(Saved data entries)
________________________________________

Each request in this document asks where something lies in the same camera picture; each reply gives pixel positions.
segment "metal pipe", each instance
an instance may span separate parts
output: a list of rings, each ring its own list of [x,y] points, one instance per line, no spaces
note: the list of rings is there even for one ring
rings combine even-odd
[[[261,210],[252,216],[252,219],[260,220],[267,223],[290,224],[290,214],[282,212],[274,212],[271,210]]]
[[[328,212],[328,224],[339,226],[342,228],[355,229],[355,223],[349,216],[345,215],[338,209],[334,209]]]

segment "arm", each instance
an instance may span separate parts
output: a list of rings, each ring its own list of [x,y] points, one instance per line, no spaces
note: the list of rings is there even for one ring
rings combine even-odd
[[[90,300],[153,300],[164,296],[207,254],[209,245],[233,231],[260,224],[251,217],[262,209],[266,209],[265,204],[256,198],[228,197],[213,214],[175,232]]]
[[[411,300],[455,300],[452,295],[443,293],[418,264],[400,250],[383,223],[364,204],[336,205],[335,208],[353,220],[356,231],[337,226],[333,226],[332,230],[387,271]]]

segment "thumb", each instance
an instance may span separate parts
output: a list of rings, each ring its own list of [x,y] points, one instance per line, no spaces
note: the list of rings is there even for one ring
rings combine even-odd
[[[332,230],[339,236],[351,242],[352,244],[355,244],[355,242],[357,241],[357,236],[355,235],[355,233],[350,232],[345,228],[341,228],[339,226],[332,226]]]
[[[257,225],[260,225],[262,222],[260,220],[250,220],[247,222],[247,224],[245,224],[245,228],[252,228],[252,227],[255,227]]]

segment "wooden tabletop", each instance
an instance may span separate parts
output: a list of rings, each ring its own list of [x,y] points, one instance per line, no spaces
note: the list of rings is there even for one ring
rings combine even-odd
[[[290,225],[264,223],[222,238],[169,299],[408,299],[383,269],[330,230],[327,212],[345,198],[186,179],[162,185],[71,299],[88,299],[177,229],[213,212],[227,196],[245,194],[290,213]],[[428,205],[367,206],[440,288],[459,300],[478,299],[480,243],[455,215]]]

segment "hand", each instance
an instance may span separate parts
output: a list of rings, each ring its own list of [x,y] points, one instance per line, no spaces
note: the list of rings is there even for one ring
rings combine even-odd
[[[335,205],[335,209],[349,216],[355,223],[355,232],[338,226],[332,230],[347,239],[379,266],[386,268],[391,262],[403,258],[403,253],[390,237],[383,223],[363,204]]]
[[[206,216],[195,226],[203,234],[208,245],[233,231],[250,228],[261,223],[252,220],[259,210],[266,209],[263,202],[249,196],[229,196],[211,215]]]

________________________________________

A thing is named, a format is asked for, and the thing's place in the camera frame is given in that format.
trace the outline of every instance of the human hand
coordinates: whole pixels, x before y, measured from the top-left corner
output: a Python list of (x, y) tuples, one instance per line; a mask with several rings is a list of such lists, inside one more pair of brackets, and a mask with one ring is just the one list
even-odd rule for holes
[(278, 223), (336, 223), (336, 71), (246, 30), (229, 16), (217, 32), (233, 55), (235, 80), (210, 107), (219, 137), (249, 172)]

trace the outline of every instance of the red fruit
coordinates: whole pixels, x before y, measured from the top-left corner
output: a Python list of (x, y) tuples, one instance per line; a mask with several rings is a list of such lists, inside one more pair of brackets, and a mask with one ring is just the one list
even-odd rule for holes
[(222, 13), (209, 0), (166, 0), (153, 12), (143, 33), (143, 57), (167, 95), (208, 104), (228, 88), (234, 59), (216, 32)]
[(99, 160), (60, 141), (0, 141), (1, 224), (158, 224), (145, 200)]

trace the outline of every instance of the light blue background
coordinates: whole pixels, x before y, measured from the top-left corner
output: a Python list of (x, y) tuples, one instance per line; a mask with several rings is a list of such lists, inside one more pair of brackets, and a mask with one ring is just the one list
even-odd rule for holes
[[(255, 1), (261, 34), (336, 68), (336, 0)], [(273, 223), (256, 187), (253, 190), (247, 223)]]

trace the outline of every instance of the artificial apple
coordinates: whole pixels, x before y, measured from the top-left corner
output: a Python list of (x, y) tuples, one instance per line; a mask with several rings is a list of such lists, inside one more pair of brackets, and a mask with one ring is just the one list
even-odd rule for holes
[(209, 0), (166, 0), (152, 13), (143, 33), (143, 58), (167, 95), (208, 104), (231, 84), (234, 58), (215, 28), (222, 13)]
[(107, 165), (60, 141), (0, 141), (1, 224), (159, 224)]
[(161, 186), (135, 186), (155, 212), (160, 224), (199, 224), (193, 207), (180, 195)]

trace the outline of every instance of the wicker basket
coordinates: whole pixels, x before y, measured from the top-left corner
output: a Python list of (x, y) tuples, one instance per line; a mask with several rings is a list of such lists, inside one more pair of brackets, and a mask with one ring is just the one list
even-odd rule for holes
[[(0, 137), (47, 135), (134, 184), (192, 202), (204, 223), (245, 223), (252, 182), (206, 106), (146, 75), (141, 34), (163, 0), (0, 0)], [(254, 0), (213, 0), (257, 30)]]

________________________________________

What to do — For this exercise, return every line from the data that holds the string "outline".

Solution to the problem —
trace the outline of every instance of the human hand
trace the outline of every instance of the red fruit
trace the outline of every instance of the light blue background
trace the outline of every instance of the artificial apple
trace the outline of every instance of the wicker basket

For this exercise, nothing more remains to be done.